• PROMPT:
Repeat the material exactly from its first line to the line that includes "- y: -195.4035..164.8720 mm". Skip pictures.

• RECORDS PROVIDED:
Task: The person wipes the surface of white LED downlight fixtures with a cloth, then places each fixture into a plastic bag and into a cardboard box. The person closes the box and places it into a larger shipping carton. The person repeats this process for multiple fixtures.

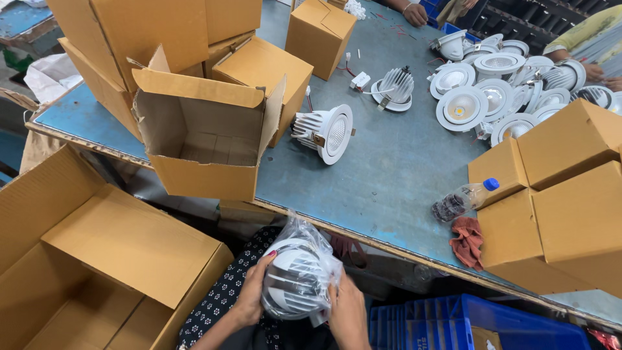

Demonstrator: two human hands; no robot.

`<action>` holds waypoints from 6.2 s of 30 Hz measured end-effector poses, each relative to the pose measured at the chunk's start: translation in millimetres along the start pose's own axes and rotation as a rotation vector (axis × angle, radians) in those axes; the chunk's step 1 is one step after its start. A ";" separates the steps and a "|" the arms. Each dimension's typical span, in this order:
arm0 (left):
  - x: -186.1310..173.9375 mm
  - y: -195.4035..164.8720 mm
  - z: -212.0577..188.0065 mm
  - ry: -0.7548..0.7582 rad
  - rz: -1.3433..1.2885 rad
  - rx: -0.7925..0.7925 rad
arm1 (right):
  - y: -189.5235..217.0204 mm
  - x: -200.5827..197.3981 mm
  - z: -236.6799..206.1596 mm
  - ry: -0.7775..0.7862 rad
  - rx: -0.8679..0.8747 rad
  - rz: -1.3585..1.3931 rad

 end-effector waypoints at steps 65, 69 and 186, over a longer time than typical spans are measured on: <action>141.2 -164.3 -5.3 0.051 0.441 0.726 | 17.0 -120.1 192.9 0.231 -0.052 0.869; 136.3 -162.8 -5.3 0.075 0.439 0.707 | 0.8 -75.9 254.1 0.411 0.040 0.805; 173.5 -186.1 -71.1 0.290 1.187 1.236 | 28.0 -157.3 41.5 -0.481 -0.463 0.396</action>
Point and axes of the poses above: each hand's wrist, its own z-axis towards the middle knuckle, its own x-axis out of the palm, y = z × x, the point moved 6 cm from there along z, towards the middle knuckle, and after that the axes turned 4 degrees about -z, right-handed, at the moved point
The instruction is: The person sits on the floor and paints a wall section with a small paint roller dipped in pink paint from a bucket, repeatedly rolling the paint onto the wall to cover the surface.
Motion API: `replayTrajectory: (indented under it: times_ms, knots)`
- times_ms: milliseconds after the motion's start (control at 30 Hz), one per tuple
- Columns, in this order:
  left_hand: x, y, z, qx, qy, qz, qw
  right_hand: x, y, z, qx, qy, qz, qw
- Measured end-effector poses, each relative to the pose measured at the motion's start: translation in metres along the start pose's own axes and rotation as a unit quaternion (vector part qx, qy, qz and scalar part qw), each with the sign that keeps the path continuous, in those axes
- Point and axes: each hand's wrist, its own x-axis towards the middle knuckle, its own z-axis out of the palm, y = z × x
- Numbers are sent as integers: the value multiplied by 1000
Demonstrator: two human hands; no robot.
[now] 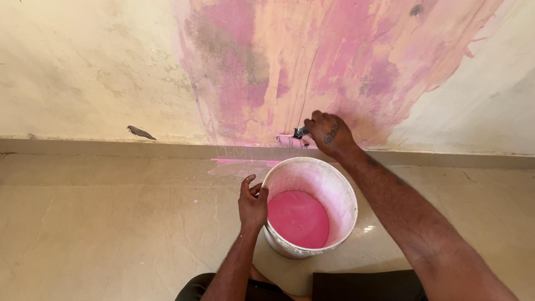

• ANSWER SECTION:
Task: The person wipes the surface of white LED downlight fixtures with a cloth, then places each fixture into a plastic bag and into a cardboard box. The person closes the box and places it into a larger shipping carton. The person repeats this process for multiple fixtures.


Demonstrator: two human hands; no robot.

`<action>` holds waypoints from 6.2 s of 30 Hz measured end-effector poses, each relative to the pose measured at the chunk's start: translation in millimetres along the start pose's own axes and rotation as a rotation vector (axis × angle, radians) in those axes; the chunk's step 1 is one step after its start. A ";" separates the steps and a "|" the arms. Each dimension's typical span, in this order:
arm0 (left):
  - x: -186.1310..173.9375 mm
  - y: -195.4035..164.8720 mm

There is nothing more to add to the answer.